Re: [PATCH v2 00/28] Eliminate Dying Memory Cgroup

From: Qi Zheng

Date: Mon Dec 29 2025 - 04:43:47 EST

On 12/24/25 8:58 AM, Shakeel Butt wrote:

On Wed, Dec 24, 2025 at 12:43:00AM +0000, Yosry Ahmed wrote:
[...]

I think you meant child's memcg here.

Yes, sorry.

before
reparenting, and using it to update the stats after reparenting? A grace
period only works if the entire scope of using the memcg is within the
RCU critical section.

Yeah this is an issue.

For example, __mem_cgroup_try_charge_swap() currently does this when
incrementing MEMCG_SWAP. While this specific example isn't problematic
because the reference won't be dropped until MEMCG_SWAP is decremented
again, the pattern of grabbing a ref to the memcg then updating a stat
could generally cause the problem.

Most stats are updated using lruvec_stat_mod_folio(), which updates the
stats in the same RCU critical section as obtaining the memcg pointer
from the folio, so it can be fixed with a grace period. However, I think
it can be easily missed in the future if other code paths update memcg
stats in a different way. We should try to enforce that stat updates
cannot only happen from the same RCU critical section where the memcg
pointer is acquired.

The core stats update functions are mod_memcg_state() and
mod_memcg_lruvec_state(). If for v1 only, we add additional check for
CSS_DYING and go to parent if CSS_DYING is set then shouldn't we avoid
this issue?

But this is still racy, right?
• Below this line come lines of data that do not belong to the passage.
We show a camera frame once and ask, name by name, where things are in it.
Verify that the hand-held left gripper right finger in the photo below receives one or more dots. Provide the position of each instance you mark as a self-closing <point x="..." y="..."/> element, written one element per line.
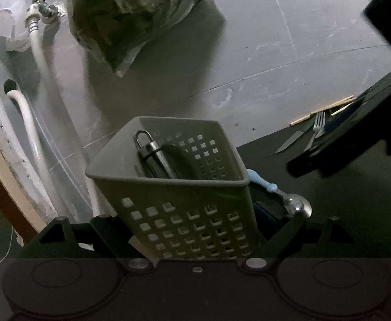
<point x="269" y="220"/>

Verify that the metal wall tap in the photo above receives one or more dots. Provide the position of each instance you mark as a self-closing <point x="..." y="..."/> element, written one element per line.
<point x="41" y="1"/>

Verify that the white plastic bag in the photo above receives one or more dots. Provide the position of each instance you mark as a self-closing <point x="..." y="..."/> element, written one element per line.
<point x="4" y="16"/>

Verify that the white perforated utensil holder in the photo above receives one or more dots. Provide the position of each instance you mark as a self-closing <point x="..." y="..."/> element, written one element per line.
<point x="182" y="207"/>

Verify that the brown wooden door frame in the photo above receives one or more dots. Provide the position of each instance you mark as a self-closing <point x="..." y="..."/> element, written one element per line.
<point x="1" y="200"/>

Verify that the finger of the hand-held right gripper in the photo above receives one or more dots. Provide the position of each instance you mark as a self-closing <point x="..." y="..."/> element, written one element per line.
<point x="366" y="133"/>

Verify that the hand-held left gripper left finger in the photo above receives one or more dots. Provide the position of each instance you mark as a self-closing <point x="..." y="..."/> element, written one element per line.
<point x="108" y="234"/>

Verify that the metal fork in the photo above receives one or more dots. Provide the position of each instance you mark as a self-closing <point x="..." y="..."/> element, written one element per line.
<point x="317" y="123"/>

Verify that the metal peeler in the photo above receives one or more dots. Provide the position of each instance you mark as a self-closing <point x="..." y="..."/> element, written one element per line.
<point x="155" y="160"/>

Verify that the metal knife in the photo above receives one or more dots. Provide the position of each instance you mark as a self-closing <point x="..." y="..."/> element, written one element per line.
<point x="291" y="141"/>

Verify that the clear bag of dried greens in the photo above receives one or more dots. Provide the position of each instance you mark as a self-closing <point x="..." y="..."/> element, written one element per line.
<point x="122" y="16"/>

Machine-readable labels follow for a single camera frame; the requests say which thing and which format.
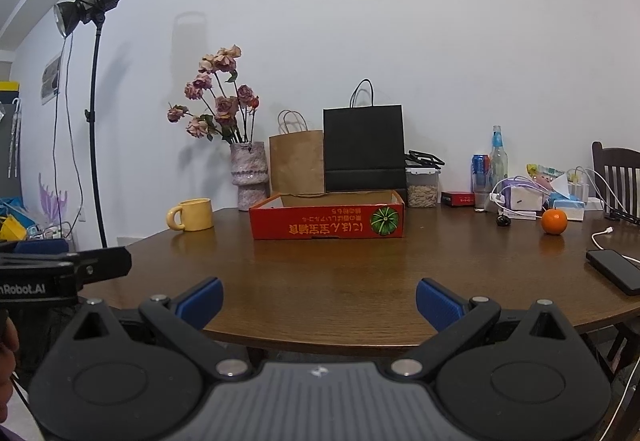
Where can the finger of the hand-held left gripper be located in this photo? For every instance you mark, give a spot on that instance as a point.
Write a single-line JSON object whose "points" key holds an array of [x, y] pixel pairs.
{"points": [[107, 261], [42, 246]]}

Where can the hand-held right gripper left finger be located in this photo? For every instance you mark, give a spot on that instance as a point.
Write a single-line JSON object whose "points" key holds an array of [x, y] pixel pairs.
{"points": [[201, 301]]}

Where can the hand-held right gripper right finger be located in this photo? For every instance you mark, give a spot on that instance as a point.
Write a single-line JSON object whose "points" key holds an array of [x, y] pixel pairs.
{"points": [[436, 301]]}

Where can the red cardboard box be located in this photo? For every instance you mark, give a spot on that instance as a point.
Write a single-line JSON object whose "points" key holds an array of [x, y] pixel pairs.
{"points": [[325, 221]]}

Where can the person's left hand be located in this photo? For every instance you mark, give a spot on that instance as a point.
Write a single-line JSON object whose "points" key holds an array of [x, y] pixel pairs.
{"points": [[7, 366]]}

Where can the yellow plastic container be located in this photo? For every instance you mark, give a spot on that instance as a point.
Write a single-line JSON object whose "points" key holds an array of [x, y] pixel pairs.
{"points": [[11, 228]]}

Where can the yellow mug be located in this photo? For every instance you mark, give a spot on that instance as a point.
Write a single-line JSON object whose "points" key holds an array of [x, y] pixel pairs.
{"points": [[196, 215]]}

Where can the small red box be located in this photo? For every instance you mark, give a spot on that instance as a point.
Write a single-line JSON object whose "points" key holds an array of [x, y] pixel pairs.
{"points": [[457, 199]]}

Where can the small black object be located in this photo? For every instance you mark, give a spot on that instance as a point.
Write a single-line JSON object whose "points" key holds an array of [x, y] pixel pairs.
{"points": [[502, 220]]}

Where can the drinking glass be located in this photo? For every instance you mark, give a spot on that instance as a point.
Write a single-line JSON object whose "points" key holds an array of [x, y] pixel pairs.
{"points": [[482, 200]]}

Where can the dark grey panel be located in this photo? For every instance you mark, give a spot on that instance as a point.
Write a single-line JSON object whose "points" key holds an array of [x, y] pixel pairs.
{"points": [[6, 141]]}

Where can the clear food container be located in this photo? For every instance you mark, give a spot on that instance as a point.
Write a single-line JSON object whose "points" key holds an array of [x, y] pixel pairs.
{"points": [[422, 188]]}

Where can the black light stand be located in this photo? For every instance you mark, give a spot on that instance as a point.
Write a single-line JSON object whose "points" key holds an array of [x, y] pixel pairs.
{"points": [[94, 131]]}

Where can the white power adapter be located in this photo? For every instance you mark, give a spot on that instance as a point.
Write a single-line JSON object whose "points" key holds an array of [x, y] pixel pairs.
{"points": [[522, 198]]}

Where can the blue soda can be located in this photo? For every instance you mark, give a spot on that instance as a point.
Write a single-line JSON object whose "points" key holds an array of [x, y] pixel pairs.
{"points": [[479, 166]]}

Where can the orange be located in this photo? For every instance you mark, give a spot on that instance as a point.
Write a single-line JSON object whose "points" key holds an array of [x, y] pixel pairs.
{"points": [[554, 221]]}

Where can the clear glass bottle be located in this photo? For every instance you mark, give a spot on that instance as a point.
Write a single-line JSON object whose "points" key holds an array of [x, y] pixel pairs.
{"points": [[499, 156]]}

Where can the blue tissue box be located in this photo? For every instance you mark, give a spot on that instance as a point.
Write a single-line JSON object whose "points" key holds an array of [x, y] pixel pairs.
{"points": [[567, 210]]}

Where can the colourful snack packet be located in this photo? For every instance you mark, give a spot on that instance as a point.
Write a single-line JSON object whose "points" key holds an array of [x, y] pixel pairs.
{"points": [[545, 175]]}

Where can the brown paper bag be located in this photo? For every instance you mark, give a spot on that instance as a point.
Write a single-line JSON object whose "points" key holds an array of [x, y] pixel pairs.
{"points": [[297, 161]]}

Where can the black paper bag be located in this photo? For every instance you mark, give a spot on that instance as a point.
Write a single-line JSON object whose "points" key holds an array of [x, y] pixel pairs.
{"points": [[364, 146]]}

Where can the black smartphone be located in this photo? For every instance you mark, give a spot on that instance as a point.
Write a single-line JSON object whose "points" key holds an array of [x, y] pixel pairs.
{"points": [[614, 270]]}

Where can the clear plastic cup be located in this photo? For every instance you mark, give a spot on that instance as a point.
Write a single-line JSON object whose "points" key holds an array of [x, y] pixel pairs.
{"points": [[579, 186]]}

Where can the dried pink flowers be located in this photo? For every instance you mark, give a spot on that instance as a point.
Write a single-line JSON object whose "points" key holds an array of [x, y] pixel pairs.
{"points": [[220, 96]]}

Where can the dark wooden chair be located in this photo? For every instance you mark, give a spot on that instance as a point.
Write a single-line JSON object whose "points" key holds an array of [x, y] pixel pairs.
{"points": [[617, 173]]}

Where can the black studio light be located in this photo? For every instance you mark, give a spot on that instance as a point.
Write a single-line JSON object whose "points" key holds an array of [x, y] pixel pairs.
{"points": [[90, 1]]}

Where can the purple coral wall sticker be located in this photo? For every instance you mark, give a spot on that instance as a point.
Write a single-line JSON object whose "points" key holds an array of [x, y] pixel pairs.
{"points": [[52, 198]]}

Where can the wall poster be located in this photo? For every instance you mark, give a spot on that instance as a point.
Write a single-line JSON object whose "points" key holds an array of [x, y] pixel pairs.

The cgroup could become dying right after
we check CSS_DYING, no?

We do reparenting in css_offline() callback and cgroup offlining
happen somewhat like this:

1. Set CSS_DYING
2. Trigger percpu ref kill
3. Kernel makes sure css ref killed is seen by all CPUs and then trigger
css_offline callback.

it seems that we can add the following to
mem_cgroup_css_free():

parent->vmstats->state_local += child->vmstats->state_local;

Right? I will continue to take a closer look.

Thanks,
Qi

So, if in the stats update function we check CSS_DYING flag and the
actual stats update within rcu, I think we are good.